Experimental design |
Test |
You have one variable and you have an a priori reason for expecting certain outcomes from your investigation. The variable has more than two categories. |
Chi-squared goodness of fit test (5.1.)
or
G goodness of fit test (5.5.1)
|
You have one variable and you have an a priori reason for expecting certain outcomes from your investigation. The variable has only two categories. |
Chi-squared goodness of fit test with Yates correction (5.4.1.)
or
G goodness of fit test (5.5.5.)
|
You have one variable with two or more categories and you do not have an a priori expectation. You have more than two samples in your data set and wish to know if the samples are similar or different from each other. |
Chi-squared test for heterogeneity (5.2.)
|
You do not have an a priori expectation. You have two variables. At least one of these variables has more than two categories. You wish to test for an association between the variables. |
Chi-squared test for association (5.3)
or
G test for association (5.5.2)
|
You do not have an a priori expectation. You have two variables. Both variables have only two categories. You wish to test for an association between the variables. |
Chi-squared test for association with Yates correction (5.4.2)
or
G test for association (5.5.2)
|
To use a chi-squared or G goodness of fit test you:
- Wish to compare your observed values to those predicted by an a priori expectation.

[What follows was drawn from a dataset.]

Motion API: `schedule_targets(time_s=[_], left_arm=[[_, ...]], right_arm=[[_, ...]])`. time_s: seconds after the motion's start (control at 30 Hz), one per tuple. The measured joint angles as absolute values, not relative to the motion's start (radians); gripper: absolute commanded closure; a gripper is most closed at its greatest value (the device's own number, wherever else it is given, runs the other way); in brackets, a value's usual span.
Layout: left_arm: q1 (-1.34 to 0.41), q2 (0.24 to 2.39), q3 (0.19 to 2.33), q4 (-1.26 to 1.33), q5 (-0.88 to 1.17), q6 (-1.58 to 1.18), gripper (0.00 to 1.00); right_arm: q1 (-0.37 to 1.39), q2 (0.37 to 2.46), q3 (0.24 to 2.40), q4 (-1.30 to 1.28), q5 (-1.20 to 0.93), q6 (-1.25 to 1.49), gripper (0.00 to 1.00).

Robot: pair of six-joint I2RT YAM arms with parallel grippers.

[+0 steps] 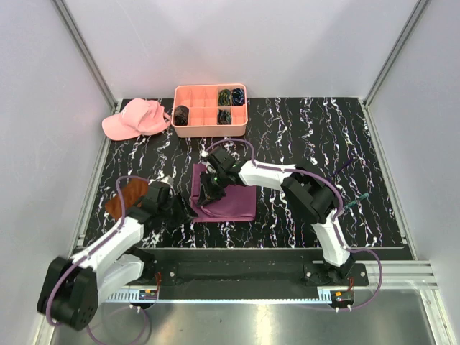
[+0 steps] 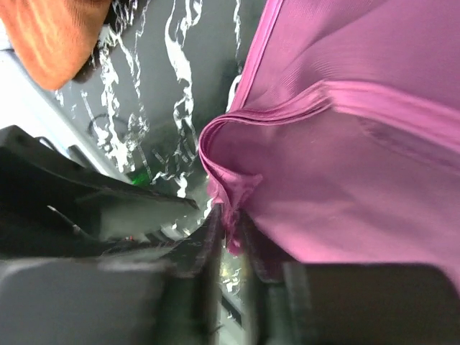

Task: Fold the napkin into a case and place the utensils inside
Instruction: Fold the rectangle-folded napkin at the center of the board.

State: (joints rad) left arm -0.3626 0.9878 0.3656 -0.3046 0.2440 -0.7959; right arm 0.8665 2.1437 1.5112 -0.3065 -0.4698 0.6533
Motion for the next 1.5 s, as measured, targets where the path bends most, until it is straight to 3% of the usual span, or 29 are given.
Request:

- Have one treatment variable.
- Have only one sample.
- Have data that falls into more than two categories .
- Have data that is counts or frequencies and is not percentages or proportions.
- Have observations that are independent.
- Have expected values that are more than 5.
From this it appears that most of these criteria are likely to be met. Criterion 7 cannot be confirmed until the data are collected. In this example stud records were pooled across a number of similar genetic crosses to ensure where possible that criterion 7 was met. Where criterion 7 was not met the hypotheses could not be tested.